Long story here, thanks for the ladies who will take the time to read and share their thoughts.
I am 28 and I’ve never been in a serious relationship. I’ve had some flings here and there in uni, but always thought I will end up spontaneously meeting the person I am compatible with by now, the person that would make me want to commit. Most of my friends are either married or in a serious relationship which makes me question my situation.
I know I am still young and that the 30s are the new 20s now. But as I am doing self-reflection I realised I associate being in a relationship with more stability/less me-time/less ambition and need to make sacrifices. So I am afraid there might be more than “I just haven’t met the right person yet” situation. I changed careers and countries twice already in the last 7 years and am probably going to pivot careers and change countries again in a year or 2 since the country I live in right now is not necessarily where I dream of spending the rest of my life at. Every time I start a new role, there’s obviously a learning curve but since I change for completely different fields I need to put in much more time and effort, thus less space to have someone in my life.
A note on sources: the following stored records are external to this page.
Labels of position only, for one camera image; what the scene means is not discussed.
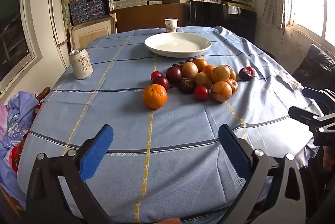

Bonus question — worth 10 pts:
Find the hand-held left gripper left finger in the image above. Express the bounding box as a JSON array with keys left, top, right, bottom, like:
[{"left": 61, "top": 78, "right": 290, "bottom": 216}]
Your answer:
[{"left": 26, "top": 124, "right": 114, "bottom": 224}]

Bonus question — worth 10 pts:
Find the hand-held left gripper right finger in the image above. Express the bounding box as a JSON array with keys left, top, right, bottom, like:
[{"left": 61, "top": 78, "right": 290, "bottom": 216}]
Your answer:
[{"left": 218, "top": 123, "right": 307, "bottom": 224}]

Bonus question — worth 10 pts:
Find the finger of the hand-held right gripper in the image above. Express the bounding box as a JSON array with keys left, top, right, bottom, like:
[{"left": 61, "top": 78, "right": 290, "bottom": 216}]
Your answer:
[
  {"left": 302, "top": 87, "right": 335, "bottom": 103},
  {"left": 288, "top": 106, "right": 335, "bottom": 133}
]

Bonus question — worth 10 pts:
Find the orange-yellow dimpled fruit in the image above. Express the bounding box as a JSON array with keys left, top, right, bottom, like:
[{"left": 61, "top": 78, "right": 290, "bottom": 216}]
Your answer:
[{"left": 211, "top": 81, "right": 233, "bottom": 103}]

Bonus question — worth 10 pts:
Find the striped orange-tan fruit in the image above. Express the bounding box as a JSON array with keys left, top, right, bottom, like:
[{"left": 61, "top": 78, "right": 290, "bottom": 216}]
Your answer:
[{"left": 227, "top": 79, "right": 238, "bottom": 94}]

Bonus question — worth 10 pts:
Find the yellow-brown round fruit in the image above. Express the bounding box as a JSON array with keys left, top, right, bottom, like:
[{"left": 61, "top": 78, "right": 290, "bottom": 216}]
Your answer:
[
  {"left": 194, "top": 72, "right": 213, "bottom": 90},
  {"left": 182, "top": 62, "right": 198, "bottom": 79},
  {"left": 211, "top": 65, "right": 231, "bottom": 83}
]

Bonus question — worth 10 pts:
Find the large orange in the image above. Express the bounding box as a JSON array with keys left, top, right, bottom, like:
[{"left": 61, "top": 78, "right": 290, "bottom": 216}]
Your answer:
[{"left": 143, "top": 84, "right": 168, "bottom": 109}]

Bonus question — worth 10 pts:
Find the bumpy mandarin orange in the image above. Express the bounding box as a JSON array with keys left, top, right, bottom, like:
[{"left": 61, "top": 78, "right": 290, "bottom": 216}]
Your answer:
[{"left": 202, "top": 65, "right": 215, "bottom": 79}]

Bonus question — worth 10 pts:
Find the smooth orange fruit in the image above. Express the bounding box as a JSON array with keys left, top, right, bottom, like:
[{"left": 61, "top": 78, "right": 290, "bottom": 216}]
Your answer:
[{"left": 194, "top": 58, "right": 208, "bottom": 73}]

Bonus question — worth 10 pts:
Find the dark purple plum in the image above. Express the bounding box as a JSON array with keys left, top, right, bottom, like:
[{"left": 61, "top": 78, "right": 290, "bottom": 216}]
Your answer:
[{"left": 166, "top": 66, "right": 183, "bottom": 84}]

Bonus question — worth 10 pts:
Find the dark red plum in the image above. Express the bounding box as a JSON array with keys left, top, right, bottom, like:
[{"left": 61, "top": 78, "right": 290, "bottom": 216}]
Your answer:
[{"left": 152, "top": 76, "right": 170, "bottom": 91}]

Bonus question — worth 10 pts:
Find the white oval plate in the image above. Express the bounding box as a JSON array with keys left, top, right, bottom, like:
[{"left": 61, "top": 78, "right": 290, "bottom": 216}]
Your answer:
[{"left": 144, "top": 32, "right": 212, "bottom": 58}]

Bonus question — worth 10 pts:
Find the black padded jacket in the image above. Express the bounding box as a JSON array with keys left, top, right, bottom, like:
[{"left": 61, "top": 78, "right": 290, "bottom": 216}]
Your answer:
[{"left": 292, "top": 44, "right": 335, "bottom": 83}]

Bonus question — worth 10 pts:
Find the blue checked tablecloth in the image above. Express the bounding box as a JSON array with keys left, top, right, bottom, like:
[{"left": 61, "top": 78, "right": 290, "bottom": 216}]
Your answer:
[{"left": 17, "top": 25, "right": 322, "bottom": 224}]

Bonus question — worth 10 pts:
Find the lavender printed cloth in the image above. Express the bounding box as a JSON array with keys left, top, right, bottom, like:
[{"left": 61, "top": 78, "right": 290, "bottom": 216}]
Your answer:
[{"left": 0, "top": 91, "right": 40, "bottom": 188}]

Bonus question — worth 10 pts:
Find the white drink can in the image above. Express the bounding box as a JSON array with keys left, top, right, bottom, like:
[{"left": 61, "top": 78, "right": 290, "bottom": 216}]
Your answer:
[{"left": 69, "top": 47, "right": 94, "bottom": 80}]

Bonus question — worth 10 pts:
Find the black glossy panel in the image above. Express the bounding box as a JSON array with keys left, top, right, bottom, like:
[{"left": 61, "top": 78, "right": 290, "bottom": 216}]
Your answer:
[{"left": 190, "top": 0, "right": 257, "bottom": 44}]

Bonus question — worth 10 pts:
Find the wooden framed panel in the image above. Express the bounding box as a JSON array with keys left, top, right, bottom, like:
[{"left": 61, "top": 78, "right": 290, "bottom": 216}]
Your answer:
[{"left": 68, "top": 13, "right": 117, "bottom": 52}]

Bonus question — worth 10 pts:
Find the white paper cup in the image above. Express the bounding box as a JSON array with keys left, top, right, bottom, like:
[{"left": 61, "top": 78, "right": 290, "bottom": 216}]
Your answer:
[{"left": 164, "top": 18, "right": 178, "bottom": 33}]

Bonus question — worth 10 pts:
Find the white wooden slat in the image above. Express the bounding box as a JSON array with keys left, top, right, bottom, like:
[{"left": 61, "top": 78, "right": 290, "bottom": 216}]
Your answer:
[{"left": 48, "top": 0, "right": 69, "bottom": 69}]

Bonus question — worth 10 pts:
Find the brown wooden cabinet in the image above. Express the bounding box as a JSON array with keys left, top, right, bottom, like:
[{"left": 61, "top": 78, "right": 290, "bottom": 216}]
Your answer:
[{"left": 110, "top": 3, "right": 191, "bottom": 33}]

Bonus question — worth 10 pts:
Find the stack of blue floral boxes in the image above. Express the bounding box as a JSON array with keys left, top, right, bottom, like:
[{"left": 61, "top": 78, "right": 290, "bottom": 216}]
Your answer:
[{"left": 68, "top": 0, "right": 107, "bottom": 26}]

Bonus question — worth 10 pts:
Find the dark sliding window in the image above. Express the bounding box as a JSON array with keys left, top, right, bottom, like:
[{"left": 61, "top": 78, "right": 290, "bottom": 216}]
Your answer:
[{"left": 0, "top": 0, "right": 44, "bottom": 103}]

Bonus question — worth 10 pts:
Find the green marble slab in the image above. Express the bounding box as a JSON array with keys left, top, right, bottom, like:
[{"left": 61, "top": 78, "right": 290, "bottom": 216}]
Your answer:
[{"left": 60, "top": 0, "right": 72, "bottom": 31}]

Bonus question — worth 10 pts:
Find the wooden chair post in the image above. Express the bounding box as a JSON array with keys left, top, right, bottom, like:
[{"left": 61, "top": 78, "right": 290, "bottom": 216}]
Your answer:
[{"left": 35, "top": 86, "right": 51, "bottom": 103}]
I am not meeting much interesting guys atm, nor am I actively looking for a date. I thought I would seriously make efforts to being in a relationship once I find the role/field/city I feel most aligned with but the more I observe myself the more I realise that stability I picture may never happen, or happen in a very long time. Sometimes I wonder if I am missing out on something and wether I am prioritising my career and emotional comfort zone way too much. I do not feel that urge to being in a relationship neither, and still do not know wether I want to have children so I don’t have that pressure.
I could really use an external perspective on my situation and would love to hear your opinion/advice. What would you tell your younger sister if that was her?
P.S : background in structural engineering, pivoted to a Tech data science role, and thinking of switching to project management at some point.
P.S 2 : already talked to a therapist about this. Her opinion was : I don’t look motivated to be in a relationship, maybe I am not ready to be in one. She told me I shouldn’t look to be in a relationship because of FOMO. I should really want to be in one.